Spot Preemptible Instances

60-80% Compute Cost Savings

Overview

Spot (AWS) and preemptible (GCP) instances offer unused cloud capacity at 60-80% discounts. They can be terminated by the cloud provider with short notice, making them ideal for fault-tolerant batch workloads. This document covers patterns for using spot instances effectively in data platforms.

The Spot Instance Model

Spot instance: Unused cloud capacity offered at discounted prices.

Trade-off: 60-80% discount vs. can be interrupted anytime.

Pricing Comparison

On-Demand vs. Spot

Instance Type	On-Demand	Spot (60-80% off)	Savings
r5.8xlarge (32 vCPU, 256GB)	$2.00/hour	$0.40-0.80/hour	$1,200-1,800/month
r5.16xlarge (64 vCPU, 512GB)	$4.00/hour	$0.80-1.60/hour	$2,400-4,800/month

Example: 100-node cluster, r5.8xlarge

On-demand: $200/hour = $144,000/month
Spot: $40-80/hour = $28,800-57,600/month
Savings: $86,400-115,200/month (60-80%)

Use Cases

Ideal for Spot

Not Ideal for Spot

Interactive queries (user-facing, latency-sensitive)
Streaming with strict SLA (can’t afford interruption)
Low-latency serving (databases, APIs)
Short critical jobs (interruption unacceptable)

Spot Instance Strategies

Strategy 1: Spot + On-Demand Mix

Configuration:

70-80% spot (for cost savings)
20-30% on-demand (for fallback)
On-demand handles critical workloads
Spot handles fault-tolerant workloads

Strategy 2: Spot for Specific Node Pools

# Kubernetes node pools
node_pools:
  spot_pool:
    instance_type: "r5.8xlarge"
    spot: true
    min_nodes: 10
    max_nodes: 100
    workloads:
      - "batch-etl"
      - "ml-training"

  on_demand_pool:
    instance_type: "r5.8xlarge"
    spot: false
    min_nodes: 5
    max_nodes: 20
    workloads:
      - "streaming-jobs"
      - "interactive-queries"

Strategy 3: Spot with Checkpointing

# Spark with checkpointing
df = spark.read.parquet("s3://bucket/input")

# Configure for spot
spark.conf.set("spark.dynamicAllocation.enabled", "true")
spark.conf.set("spark.dynamicAllocation.maxExecutors", "100")
spark.conf.set("spark.dynamicAllocation.minExecutors", "10")

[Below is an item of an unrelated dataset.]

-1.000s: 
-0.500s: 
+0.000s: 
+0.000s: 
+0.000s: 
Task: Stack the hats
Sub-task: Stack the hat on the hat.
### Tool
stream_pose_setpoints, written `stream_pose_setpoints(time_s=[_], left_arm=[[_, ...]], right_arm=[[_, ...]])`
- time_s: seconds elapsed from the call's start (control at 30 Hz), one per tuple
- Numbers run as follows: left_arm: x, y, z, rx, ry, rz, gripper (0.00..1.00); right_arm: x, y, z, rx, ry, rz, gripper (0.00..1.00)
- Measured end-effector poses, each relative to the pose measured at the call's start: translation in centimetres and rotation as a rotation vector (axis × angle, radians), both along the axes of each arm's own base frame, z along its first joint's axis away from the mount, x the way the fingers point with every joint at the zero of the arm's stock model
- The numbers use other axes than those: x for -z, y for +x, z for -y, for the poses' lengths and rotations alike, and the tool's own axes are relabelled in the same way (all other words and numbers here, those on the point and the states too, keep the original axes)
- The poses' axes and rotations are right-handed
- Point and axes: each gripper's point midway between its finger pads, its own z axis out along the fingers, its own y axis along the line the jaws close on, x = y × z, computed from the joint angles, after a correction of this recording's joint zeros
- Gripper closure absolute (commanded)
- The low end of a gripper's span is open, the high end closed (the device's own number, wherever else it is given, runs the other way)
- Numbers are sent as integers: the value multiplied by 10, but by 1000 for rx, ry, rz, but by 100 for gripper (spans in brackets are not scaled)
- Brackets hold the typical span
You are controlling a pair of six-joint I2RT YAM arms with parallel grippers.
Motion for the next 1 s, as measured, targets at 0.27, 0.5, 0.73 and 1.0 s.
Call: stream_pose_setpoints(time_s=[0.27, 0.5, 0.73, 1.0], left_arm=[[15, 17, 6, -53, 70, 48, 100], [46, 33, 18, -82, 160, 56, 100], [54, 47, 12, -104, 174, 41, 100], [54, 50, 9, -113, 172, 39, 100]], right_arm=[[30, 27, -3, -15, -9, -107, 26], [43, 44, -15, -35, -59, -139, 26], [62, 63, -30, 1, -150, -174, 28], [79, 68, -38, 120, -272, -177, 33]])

# Write with checkpointing
df.write.format("delta") \
  .mode("overwrite") \
  .option("checkpointLocation", "s3://bucket/checkpoint/") \
  .save("s3://bucket/output")

# If interrupted, restart from checkpoint

Fault Tolerance Patterns

Pattern 1: Idempotent Operations

# Idempotent writes (safe to retry)
def write_to_delta(df, path):
    """
    Write to Delta Lake idempotently.
    """
    df.write.format("delta") \
      .mode("overwrite") \
      .save(path)

# If interrupted, just retry
# Result will be the same

Pattern 2: Checkpoint and Resume

# Checkpoint progress
def process_with_checkpoint(input_path, output_path, checkpoint_path):
    """
    Process data with checkpoint/resume capability.
    """
    # Check for existing checkpoint
    if checkpoint_exists(checkpoint_path):
        last_processed = read_checkpoint(checkpoint_path)
        df = spark.read.parquet(input_path) \
                 .filter(col("timestamp") > last_processed)
    else:
        df = spark.read.parquet(input_path)

    # Process
    result = df.groupBy("key").agg(sum("value").alias("total"))

    # Checkpoint progress
    write_checkpoint(checkpoint_path, df.agg(max("timestamp")))

    # Write results
    result.write.format("delta") \
           .mode("overwrite") \
           .save(output_path)

Pattern 3: Shuffle Partitioning

# Persist shuffle to external storage
spark.conf.set("spark.shuffle.service.enabled", "true")
spark.conf.set("spark.shuffle.service.port", "7337")
spark.conf.set("spark.dynamicAllocation.enabled", "true")

# Shuffle can survive executor loss
df = df.repartition(200).cache()  # Persist shuffle
df.count()  # Materialize
result = df.groupBy("key").agg(sum("value"))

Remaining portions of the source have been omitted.